Mr. Barr’s memo, dated June 8 and sent to Deputy Attorney General Rod Rosenstein, argues that, based on the facts as he understands them, the president was acting well within his executive-branch authority.

In other words, the nominee for Attorney General is on the record as saying that firing Comey was not obstruction of justice.  It gets worse though.

Mr. Barr argued in the memo that a president can be accused of obstructing justice under the relevant legal provision if he knowingly destroyed evidence or encouraged a witness to lie. But Mr. Trump was lawfully exercising his authority in firing Mr. Comey, he wrote. If prosecutors pursue Mr. Trump over his comments to Mr. Comey about Mr. Flynn, according to the memo, it opens the door for every decision that is alleged to be improperly motivated to be investigated as “potential criminal obstruction.”

“I know you will agree that, if a DOJ investigation is going to take down a democratically-elected President, it is imperative to the health of our system and to our national cohesion that any claim of wrongdoing is solidly based on evidence of a real crime—not a debatable one,” Mr.
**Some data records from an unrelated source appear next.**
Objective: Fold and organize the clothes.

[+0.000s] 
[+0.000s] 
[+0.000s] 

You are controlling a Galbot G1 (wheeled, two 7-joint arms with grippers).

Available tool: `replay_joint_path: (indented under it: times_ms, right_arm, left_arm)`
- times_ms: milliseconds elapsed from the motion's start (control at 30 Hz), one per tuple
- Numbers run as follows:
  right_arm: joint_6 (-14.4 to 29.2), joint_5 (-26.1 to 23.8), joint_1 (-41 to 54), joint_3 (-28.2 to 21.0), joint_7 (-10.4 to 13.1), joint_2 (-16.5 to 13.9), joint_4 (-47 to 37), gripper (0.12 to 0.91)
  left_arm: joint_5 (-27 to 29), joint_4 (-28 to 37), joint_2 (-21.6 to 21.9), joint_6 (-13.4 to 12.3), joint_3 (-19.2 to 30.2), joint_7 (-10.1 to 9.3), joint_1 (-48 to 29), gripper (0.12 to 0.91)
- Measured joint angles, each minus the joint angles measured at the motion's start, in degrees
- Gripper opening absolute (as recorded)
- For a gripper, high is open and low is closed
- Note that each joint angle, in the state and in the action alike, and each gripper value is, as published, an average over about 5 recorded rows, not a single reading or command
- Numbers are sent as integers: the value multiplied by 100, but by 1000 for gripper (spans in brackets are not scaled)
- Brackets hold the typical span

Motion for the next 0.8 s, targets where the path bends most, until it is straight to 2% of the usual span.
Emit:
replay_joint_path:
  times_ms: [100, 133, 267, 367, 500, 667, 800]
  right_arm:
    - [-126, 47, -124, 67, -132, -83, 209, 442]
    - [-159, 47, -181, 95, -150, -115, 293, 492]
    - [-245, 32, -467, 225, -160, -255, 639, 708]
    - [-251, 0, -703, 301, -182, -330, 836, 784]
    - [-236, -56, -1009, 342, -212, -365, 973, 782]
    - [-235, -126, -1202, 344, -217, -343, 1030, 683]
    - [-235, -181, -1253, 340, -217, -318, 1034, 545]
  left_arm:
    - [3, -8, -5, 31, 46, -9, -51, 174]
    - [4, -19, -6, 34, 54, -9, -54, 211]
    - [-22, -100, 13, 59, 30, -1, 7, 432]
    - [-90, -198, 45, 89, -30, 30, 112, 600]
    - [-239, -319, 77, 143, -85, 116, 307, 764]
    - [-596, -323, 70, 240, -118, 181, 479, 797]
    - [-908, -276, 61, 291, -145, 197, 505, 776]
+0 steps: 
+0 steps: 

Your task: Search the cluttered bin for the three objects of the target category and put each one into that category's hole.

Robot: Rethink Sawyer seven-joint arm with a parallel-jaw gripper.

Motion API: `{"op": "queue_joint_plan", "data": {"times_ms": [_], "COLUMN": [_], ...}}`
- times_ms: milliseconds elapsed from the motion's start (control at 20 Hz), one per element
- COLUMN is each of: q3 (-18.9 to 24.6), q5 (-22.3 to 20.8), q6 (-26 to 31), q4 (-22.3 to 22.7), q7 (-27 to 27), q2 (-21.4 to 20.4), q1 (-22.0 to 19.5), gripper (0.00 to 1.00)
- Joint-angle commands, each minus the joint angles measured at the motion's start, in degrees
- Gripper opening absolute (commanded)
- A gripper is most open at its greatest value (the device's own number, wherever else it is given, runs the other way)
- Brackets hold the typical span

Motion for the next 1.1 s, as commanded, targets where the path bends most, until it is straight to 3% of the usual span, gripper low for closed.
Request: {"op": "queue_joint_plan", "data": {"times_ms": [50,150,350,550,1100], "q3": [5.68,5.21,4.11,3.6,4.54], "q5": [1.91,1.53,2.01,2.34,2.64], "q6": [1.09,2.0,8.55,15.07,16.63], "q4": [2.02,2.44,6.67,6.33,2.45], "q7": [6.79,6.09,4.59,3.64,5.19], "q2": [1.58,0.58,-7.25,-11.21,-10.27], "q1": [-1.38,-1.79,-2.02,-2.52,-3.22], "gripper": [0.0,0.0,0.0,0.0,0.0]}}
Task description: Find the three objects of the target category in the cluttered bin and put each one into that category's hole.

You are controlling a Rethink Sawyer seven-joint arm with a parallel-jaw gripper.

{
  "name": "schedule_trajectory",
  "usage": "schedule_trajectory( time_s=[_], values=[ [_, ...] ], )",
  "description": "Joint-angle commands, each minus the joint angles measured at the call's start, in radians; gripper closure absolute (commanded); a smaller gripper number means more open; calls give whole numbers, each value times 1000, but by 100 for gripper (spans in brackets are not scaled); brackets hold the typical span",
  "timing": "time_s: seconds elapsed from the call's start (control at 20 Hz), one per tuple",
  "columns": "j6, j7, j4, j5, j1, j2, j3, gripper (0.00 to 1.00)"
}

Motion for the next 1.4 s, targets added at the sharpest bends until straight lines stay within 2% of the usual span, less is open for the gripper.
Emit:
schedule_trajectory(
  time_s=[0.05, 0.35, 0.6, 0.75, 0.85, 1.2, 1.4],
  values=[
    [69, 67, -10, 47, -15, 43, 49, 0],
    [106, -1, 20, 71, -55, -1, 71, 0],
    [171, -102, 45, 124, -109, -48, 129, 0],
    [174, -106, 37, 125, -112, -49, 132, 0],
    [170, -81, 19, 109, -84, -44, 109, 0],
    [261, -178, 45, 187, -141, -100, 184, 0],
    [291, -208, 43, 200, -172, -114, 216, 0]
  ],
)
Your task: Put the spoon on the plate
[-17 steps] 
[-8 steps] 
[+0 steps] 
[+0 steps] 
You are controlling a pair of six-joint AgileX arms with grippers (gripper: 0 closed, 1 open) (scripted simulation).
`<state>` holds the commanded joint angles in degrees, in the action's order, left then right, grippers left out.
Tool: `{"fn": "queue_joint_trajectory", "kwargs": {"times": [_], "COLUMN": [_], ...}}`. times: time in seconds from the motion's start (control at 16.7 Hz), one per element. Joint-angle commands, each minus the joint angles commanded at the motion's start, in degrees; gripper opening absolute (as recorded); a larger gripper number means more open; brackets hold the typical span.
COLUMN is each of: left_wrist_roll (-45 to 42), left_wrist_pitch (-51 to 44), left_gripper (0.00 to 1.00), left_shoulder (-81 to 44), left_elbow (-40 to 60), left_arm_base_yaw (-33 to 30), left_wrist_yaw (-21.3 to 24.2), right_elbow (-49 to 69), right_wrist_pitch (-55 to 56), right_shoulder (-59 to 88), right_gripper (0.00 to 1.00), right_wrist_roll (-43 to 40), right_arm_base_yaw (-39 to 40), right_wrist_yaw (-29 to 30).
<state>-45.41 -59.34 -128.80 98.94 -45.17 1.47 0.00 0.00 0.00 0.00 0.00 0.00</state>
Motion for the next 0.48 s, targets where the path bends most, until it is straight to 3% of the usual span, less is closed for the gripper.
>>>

Barr wrote in the memo. “It is time to travel well-worn paths; not to veer into novel, unsettled or contested areas of the law; and not to indulge the fancies by overly-zealous prosecutors.”

There's no doubt anymore that Barr would not only not recuse himself from oversight of the Mueller probe, but that he would choose to interfere with and limit its scope from day one on the job.

He cannot be confirmed without an ironclad promise to recuse, and that will never happen.

StupidiNews!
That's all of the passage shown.